La pluie tombe sur Londres.
Dans un de ces nombreux cimetières, un prêtre procède à un enterrement. Pour lui, ce n'est qu'un enterrement de plus, il y en a eu ce matin, avant lui, ou elle, il ne sait plus exactement. Et il y en aura d'autres après.
Il n'y a qu'une seule personne venue pleurer la dépouille. Une jeune femme, vêtue de noir, un pantalon et une veste en cuir, complétée par un chapeau, qui protège son visage de la pluie. Un observateur averti aurait pu voir un masque serré dans ses mains tremblantes. L'ensemble est trop grand pour elle mais elle s'en moque. C'est tout ce qui lui reste de lui. Et malgré le chapeau, son visage est surement la partie la plus mouillée de son corps. Elle ne peut retenir ces larmes devant ce cercueil, certes vide, mais qui représente l'acceptation de sa mort, qu'elle refuse en bloc.
Elle le pleure lui, l'homme, mais aussi leur amour, enterré avant même d'avoir commencé. Le prêtre parle, mais elle n'y fait pas attention. Elle ne pense qu'à lui. A ce qu'il a représenté. L'espoir et la libération de toute une nation. Et pour elle, sa résurrection. Elle vivait dans la peur depuis la mort de ses parents. Il était venu l'en délivrer et lui avait donné son amour. Un amour qu'elle lui rendait, mais qu'il refusait, ne s'en croyant pas digne et surtout ne croyant pas quelqu'un capable de l'aimer.
Evey comprenait qu'il veuille enfin être délivré du corps mutilé dans lequel il vivait. Mais elle ne pourrait jamais accepter. Jamais. Elle ne pouvait accepter le départ de celui qui était sa vie. Elle ne l'avait pas choisie. Son cœur l'avait fait pour elle. Et son cœur était désormais mort. Mort avec lui dans le métro. Les larmes se sont arrêtées de couler. Une résolution sans borne peut se voir dans ses yeux. Le prêtre s'en va. Elle s'agenouille et murmure :
« - je suis désolée, V, je ne peux pas. Ne me demande pas ça. »
Il est bien connu que ce sont ceux qui restent qui souffrent. Les morts sont en paix, aux paradis. Les vivants découvrent alors l'enfer. Certains s'en relèvent. D'autres non.
Les médicaments les plus forts. Elle ne peux pas se louper. Dans son cercueil, vide, qu'elle a déterré et rouvert, elle se glisse, et se laisse emporté…. Elle se réveille quelques heures plus tard, dans la caisse de bois.

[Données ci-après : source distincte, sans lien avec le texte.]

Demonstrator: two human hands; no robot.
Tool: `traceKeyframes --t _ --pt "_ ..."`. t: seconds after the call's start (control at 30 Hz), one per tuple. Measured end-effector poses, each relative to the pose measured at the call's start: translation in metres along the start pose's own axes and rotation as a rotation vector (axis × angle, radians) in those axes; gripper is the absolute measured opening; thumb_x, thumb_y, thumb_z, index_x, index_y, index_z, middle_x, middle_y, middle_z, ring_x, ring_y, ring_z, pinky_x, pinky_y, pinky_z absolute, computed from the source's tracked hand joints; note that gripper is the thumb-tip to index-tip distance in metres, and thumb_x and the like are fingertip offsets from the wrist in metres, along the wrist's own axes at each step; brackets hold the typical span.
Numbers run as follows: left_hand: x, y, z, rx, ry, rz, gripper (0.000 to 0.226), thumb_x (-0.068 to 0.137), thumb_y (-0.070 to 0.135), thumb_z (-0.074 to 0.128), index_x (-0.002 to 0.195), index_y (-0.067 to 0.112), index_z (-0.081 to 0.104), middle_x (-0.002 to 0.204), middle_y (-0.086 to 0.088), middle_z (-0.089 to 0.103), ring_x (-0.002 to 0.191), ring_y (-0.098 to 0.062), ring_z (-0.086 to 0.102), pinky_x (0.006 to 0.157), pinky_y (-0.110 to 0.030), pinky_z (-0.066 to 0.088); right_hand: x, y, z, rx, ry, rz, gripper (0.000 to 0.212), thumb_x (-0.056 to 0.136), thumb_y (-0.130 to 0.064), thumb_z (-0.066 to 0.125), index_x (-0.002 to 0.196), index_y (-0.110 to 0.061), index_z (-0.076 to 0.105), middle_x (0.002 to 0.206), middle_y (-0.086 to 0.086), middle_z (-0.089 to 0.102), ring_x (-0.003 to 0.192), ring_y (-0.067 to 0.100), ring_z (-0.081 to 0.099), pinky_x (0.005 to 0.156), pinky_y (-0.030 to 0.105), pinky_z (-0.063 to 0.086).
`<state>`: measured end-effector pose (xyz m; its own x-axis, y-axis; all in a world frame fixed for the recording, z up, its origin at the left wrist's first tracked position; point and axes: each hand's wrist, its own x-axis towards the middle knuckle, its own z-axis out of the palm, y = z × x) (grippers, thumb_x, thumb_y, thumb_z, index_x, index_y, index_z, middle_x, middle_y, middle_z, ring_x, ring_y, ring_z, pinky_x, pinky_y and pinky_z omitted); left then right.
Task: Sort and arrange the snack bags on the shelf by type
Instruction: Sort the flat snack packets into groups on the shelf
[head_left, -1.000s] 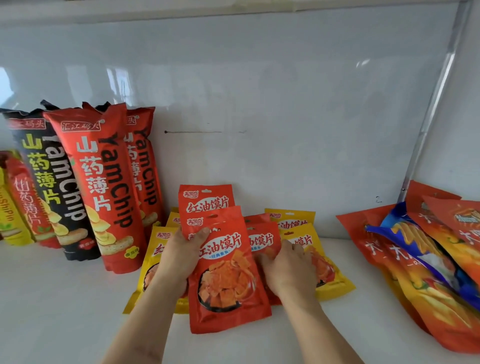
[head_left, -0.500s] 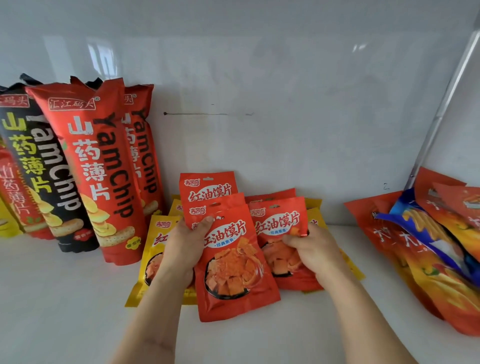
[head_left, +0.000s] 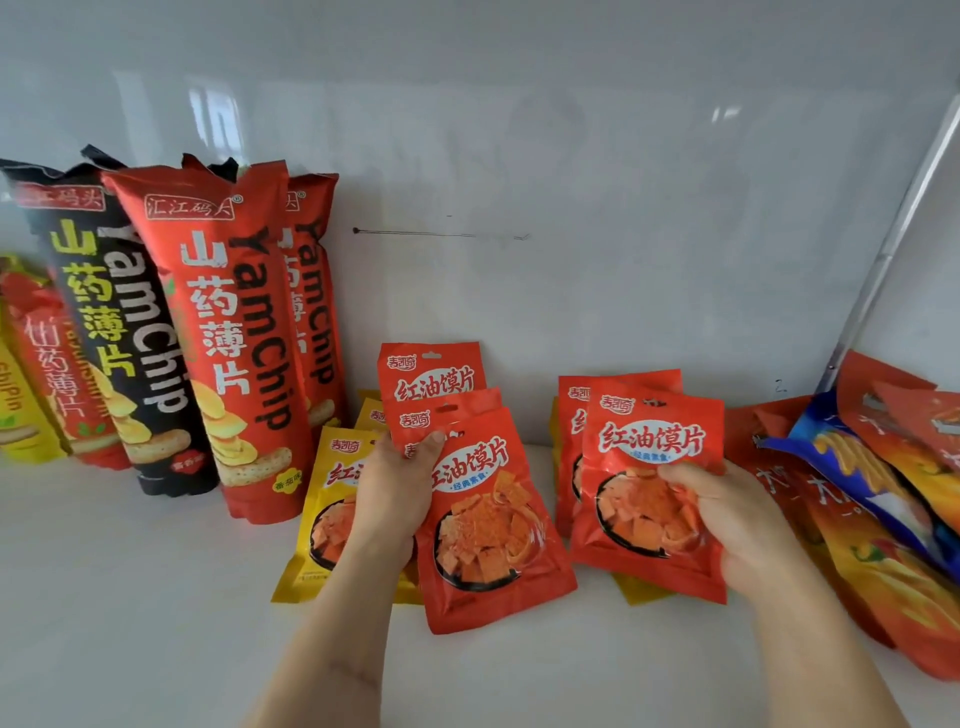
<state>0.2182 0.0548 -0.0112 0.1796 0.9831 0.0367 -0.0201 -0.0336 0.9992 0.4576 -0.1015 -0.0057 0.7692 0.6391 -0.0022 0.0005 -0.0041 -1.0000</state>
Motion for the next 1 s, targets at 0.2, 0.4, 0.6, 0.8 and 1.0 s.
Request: traceKeyframes --t 0.2,0.4,0.6,0.8,1.0 --pt "-0.001 0.001 0.002 -0.02 0.02 0.008 0.026 0.095 0.044 0.065 0.115 0.028 0.06 0.1 0.007 0.074 0.083 -0.014 0.074 0.064 -0.028 0.058 -0.01 -0.014 -0.014 0.197 -0.009 -0.056 0.016 0.086 -0.005 0.065 0.097 -0.014 0.073 0.094 0.006 0.077 0.08 0.02 0.073 0.077 0.035 0.057" --pt "0.0 0.003 0.008 -0.073 0.032 -0.019 0.034 0.095 0.049 0.062 0.119 0.024 0.06 0.102 0.003 0.076 0.085 -0.017 0.076 0.072 -0.038 0.063 -0.034 -0.009 0.015 0.049 -0.495 0.085 0.03 0.075 0.005 0.065 0.102 -0.003 0.074 0.1 0.02 0.075 0.083 0.027 0.074 0.075 0.034 0.061" --pt "-0.005 0.004 0.012 -0.161 -0.005 -0.033 0.039 0.099 0.054 0.051 0.124 0.025 0.055 0.107 0.0 0.075 0.088 -0.02 0.076 0.071 -0.037 0.063 -0.032 0.007 0.038 -0.164 -0.576 0.12 0.039 0.073 -0.004 0.076 0.111 -0.01 0.074 0.109 0.01 0.075 0.106 0.028 0.07 0.105 0.048 0.047" --pt "-0.008 0.01 0.014 -0.249 -0.022 -0.067 0.046 0.095 0.058 0.054 0.13 0.028 0.05 0.109 0.0 0.074 0.087 -0.021 0.077 0.076 -0.044 0.064 -0.039 0.006 0.052 -0.28 -0.528 0.072 0.033 0.071 -0.018 0.079 0.103 -0.02 0.075 0.101 -0.005 0.077 0.099 0.016 0.072 0.103 0.045 0.049" --pt "-0.011 0.013 0.016 -0.255 -0.037 -0.055 0.049 0.09 0.059 0.062 0.123 0.027 0.048 0.103 0.001 0.074 0.079 -0.018 0.078 0.069 -0.038 0.064 -0.041 0.004 0.055 -0.351 -0.504 0.059 0.048 0.057 -0.04 0.077 0.103 -0.03 0.074 0.1 -0.013 0.076 0.098 0.011 0.072 0.102 0.043 0.049"
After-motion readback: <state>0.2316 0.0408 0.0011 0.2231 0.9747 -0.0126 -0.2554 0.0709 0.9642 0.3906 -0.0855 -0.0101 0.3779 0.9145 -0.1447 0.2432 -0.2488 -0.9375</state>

Elle veut crier mais aucun son ne sort de sa bouche. Elle veut se lever mais aucun muscle ne lui répond. Paralysée par la surdose de médicaments. Son cerveau est abimé mais encore vivant. Condamnée à mourir en silence, elle se dit que finalement elle arrivera à ses fins. Plusieurs jours passent. Trois, quatre, elle ne sais pas. Elle ne sais plus. Elle ne veut plus comprendre. Elle veut juste que ça finisse. Elle ne peut plus. Elle ne pense plus. Sauf à lui.
Les minutes défilent, les une après les autres, assistant à sa lente agonie, privée d'eau et de nourriture. Et ses yeux se ferment, dernier sursaut de volonté de son cerveau. La belle est partie rejoindre la bête.
Parfois, la vie vous fait un don.
Elle vous offre soudainement, alors que vous n'espériez plus, la chose qui importe le plus au monde pour vous.
Aucun mot ne peut décrire ce que vous ressentez lorsque, pour la première fois, vous retrouvez ce qui vous avait été enlevé. Aucun mot ne peut exprimer l'émerveillement d'un aveugle qui recouvre soudainement la vue. Qui redécouvre les plaisirs simples de la vie, toutes les nuances.
C'est comme si après des années de silence on l'autorisait enfin à pousser le cri qu'il retenait en lui. Un cri de vie. Puissant. Le bonheur.
Mais parfois, ce n'est qu'un jeu entre la vie et vous.
Elle vous fait un don uniquement pour mieux vous le reprendre quelques mois plus tard. Elle vous montre le chemin vers le sommet, mais lorsque vous arrivez c'est pour mieux vous pousser dans la crevasse qu'il y a derrière.
D'un coup, plus rien ne compte que ce pour quoi vous vous étiez battu, le but de votre vie. Mais la vie n'est pas d'accord avec vous, ni sur son but ni sur le chemin à parcourir, et elle vous ôte soudainement les nuances et les couleurs. Le voile noir retombe, et vous souffrez, l'enfer vous ouvre à nouveau ses portes.
Parce que vous ne serez plus jamais aussi heureux.
Alors il ne vous reste plus qu'une décision à prendre. Sourire, à la mort.